Lydia Chweitzer, curatrice dell’edizione francese dell’83, ha provato a tracciare un profilo verosimile dello scrittore del mistero. Russo ebreo di nascita, probabilmente, emigrato dopo la Rivoluzione in Turchia, fra le mete favorite dell’emigrazione russa a seguito dell’ascesa al potere dei bolscevichi. Quasi certo l’utilizzo di un nom de plume, che farà la sua comparsa un’altra sola volta, sempre negli anni trenta e sempre a Parigi, in calce sul manoscritto del racconto Un popolo tignoso – o Un lurido popolo –, apparso sul periodico Vstreči.

Nabokov oppure Levi?

Per molto tempo è stata calda la teoria, oramai fragilissima, di un giovane Vladimir Nabokov – a cui, fra l’altro, il romanzo non piaceva affatto – nascosto dietro lo pseudonimo. L’ipotesi è stata nettamente smentita nell’86 da figlio dell’autore di Lolita, Dmitri Nabokov, nella nuova prefazione de L’incantatore (novella di Vladimir Nabokov edita la prima volta nel ’39), che ha indicato come possibile identità di M. Ageev quella di un non meglio identificato Mark Lazarevich Levi, nato a Mosca nel 1898 e scomparso nel 1973 a Erevan. Risicatissime generalità per un soggetto dal nome anonimo, banalissimo, da macchietta, come un Mario Rossi qualunque, ma tant’è.
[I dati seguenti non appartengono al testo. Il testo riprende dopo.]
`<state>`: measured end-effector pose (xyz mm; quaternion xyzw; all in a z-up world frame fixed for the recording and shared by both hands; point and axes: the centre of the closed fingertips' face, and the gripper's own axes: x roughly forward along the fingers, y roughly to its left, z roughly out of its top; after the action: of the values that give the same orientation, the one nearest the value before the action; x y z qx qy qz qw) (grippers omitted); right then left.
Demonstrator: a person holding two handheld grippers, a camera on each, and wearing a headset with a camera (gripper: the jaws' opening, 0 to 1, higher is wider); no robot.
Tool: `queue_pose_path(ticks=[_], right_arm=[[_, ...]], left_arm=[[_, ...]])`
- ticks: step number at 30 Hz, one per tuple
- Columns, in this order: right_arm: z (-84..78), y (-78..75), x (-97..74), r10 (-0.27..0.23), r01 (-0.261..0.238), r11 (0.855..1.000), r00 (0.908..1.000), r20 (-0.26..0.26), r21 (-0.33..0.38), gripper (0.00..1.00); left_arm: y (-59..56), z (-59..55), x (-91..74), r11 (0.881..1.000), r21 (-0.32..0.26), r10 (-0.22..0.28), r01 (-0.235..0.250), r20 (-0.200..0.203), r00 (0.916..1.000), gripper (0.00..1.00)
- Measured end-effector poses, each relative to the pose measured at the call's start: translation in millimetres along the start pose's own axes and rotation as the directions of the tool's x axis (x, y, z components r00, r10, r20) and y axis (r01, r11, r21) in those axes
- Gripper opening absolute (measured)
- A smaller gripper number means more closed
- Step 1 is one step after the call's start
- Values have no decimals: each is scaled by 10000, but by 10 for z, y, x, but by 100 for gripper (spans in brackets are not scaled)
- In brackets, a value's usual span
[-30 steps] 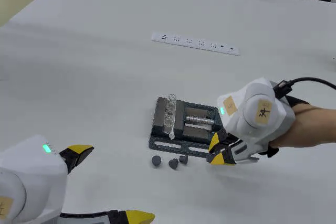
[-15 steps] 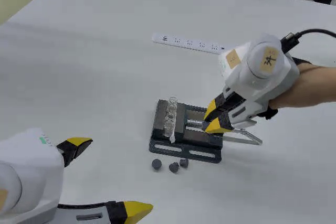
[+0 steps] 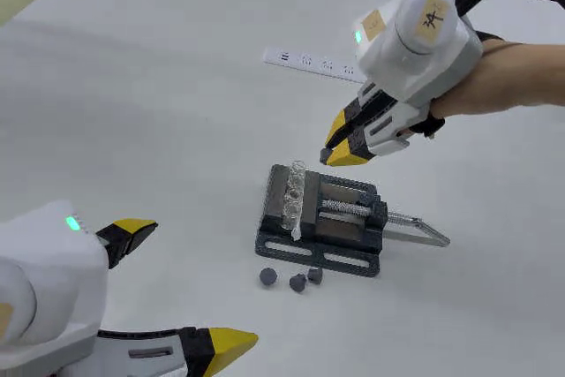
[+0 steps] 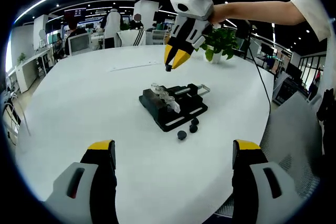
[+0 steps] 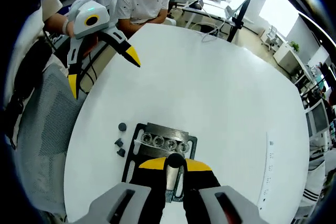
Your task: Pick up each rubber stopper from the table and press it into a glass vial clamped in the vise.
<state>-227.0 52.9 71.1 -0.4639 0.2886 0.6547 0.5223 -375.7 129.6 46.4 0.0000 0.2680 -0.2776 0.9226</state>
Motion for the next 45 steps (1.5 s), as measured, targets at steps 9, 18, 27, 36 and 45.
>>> queue_pose_path(ticks=[9, 18, 27, 36, 45], right_arm=[[91, -92, 123, 450, -453, 9988, 9989, -154, -193, 6], [68, -75, 289, 927, -967, 9936, 9934, -672, -592, 6], [33, -64, 361, 997, -1059, 9920, 9911, -883, -680, 6], [22, -51, 398, 1017, -1085, 9917, 9903, -951, -690, 6], [-1, -55, 430, 1083, -1162, 9905, 9888, -1025, -740, 6]], left_arm=[[26, -2, 37, 10000, -16, -48, 48, -70, 10000, 91], [39, -32, 61, 9999, -123, -40, 39, -119, 9999, 91], [38, -91, 58, 9996, -262, -55, 50, -196, 9998, 91], [45, -114, 57, 9994, -330, -72, 64, -246, 9997, 90], [32, -132, 70, 9993, -374, -103, 91, -301, 9995, 90]])
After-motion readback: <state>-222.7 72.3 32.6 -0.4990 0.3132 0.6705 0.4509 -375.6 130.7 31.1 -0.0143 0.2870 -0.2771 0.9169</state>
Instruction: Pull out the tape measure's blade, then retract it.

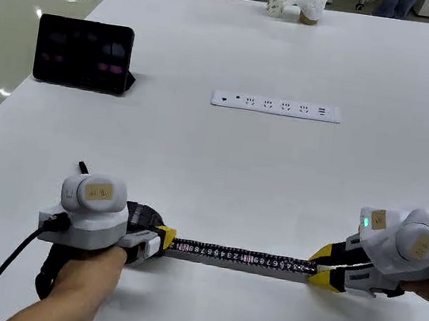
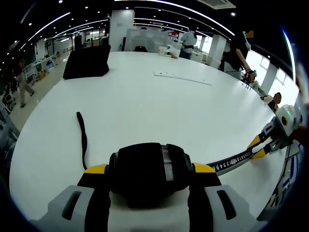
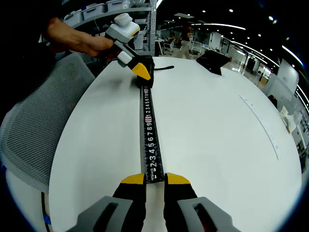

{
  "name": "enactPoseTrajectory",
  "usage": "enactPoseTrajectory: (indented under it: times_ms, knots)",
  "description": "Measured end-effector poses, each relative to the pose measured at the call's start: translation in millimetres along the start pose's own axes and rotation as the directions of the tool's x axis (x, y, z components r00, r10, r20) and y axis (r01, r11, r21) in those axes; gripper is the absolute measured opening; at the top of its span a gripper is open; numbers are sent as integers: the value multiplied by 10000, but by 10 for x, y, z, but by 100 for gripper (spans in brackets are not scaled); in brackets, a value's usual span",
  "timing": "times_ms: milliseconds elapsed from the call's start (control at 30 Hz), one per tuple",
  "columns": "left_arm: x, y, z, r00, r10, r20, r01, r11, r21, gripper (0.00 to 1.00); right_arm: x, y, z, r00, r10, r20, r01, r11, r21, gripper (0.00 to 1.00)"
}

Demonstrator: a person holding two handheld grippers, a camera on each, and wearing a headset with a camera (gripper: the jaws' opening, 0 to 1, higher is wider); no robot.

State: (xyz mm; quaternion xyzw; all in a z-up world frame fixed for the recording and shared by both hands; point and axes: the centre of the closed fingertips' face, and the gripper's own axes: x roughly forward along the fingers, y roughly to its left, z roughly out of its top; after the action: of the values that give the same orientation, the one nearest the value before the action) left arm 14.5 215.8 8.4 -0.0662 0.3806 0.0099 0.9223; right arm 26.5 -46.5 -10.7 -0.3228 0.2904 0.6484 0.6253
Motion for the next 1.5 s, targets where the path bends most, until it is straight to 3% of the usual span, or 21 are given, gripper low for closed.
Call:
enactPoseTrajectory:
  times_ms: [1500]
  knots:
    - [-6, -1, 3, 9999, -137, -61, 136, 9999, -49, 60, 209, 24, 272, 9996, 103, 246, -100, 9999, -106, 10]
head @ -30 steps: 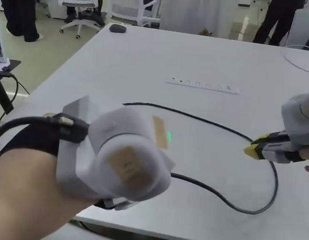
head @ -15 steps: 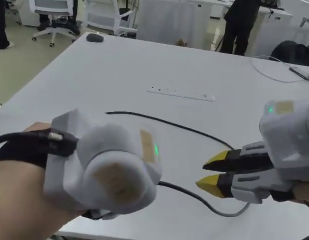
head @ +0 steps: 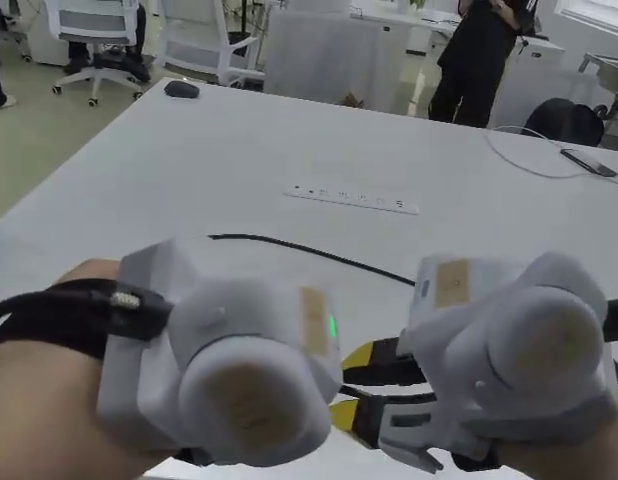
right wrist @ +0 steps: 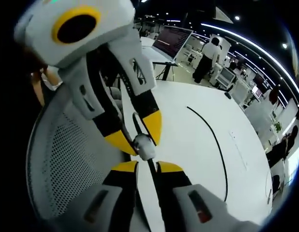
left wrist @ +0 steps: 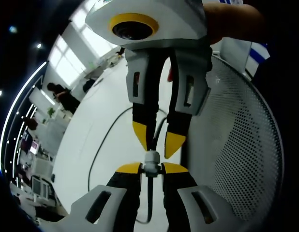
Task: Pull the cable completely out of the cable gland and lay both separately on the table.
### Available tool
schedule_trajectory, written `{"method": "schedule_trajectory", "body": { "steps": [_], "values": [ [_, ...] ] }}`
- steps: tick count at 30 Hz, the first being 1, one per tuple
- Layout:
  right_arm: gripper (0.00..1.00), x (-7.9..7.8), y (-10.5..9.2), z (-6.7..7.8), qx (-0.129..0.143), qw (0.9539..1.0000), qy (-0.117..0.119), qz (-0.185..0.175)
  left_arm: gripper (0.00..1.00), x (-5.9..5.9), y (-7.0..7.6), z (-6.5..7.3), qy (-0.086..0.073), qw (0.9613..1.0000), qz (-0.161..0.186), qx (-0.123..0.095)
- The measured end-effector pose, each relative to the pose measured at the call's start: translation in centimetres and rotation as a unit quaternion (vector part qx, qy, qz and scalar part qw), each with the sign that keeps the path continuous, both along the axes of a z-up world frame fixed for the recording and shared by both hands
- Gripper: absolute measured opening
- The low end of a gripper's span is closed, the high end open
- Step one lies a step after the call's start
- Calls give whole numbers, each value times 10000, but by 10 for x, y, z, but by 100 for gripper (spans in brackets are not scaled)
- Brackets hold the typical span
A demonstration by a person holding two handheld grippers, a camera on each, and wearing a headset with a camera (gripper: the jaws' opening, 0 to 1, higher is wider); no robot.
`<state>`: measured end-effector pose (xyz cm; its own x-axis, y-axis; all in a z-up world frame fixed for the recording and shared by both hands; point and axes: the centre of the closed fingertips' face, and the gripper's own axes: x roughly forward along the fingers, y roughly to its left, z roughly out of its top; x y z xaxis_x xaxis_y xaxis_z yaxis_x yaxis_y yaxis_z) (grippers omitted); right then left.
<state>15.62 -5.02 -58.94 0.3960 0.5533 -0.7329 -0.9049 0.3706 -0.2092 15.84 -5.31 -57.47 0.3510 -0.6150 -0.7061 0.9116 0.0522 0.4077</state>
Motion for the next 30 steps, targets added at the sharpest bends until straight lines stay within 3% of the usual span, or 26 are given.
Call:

A oggi, la tesi di Mark Levi come scrittore di Romanzo con cocaina è la più accreditata, in specie dopo il ritrovamento, alla fine degli anni novanta, di alcuni fogli contenenti delle parti abbozzate del romanzo e delle lettere fra il Levi e un editore con cui era in trattativa per la pubblicazione dell’opera. Pare, inoltre, che una ricerca svolta sulla biografia dell’enigmatico uomo ne abbia rintracciato i vecchi compagni di ginnasio, aventi – e sarebbe una coincidenza davvero sbalorditiva – i medesimi cognomi degli amici di Vadim Maslennikov.

Un viaggio da incubo

La parola fine al mistero dell’autore di Romanzo con cocaina comunque non è ancora giunta ed è auspicabile che mai giunga, per non sfittire la affascinante nebbia che avviluppa il libro da oramai novant’anni. Romanzo di distruzione, di decomposizione, Romanzo con cocaina è un viaggio da incubo all’interno della propria coscienza, un itinerario tormentoso verso il totale annientamento di sé.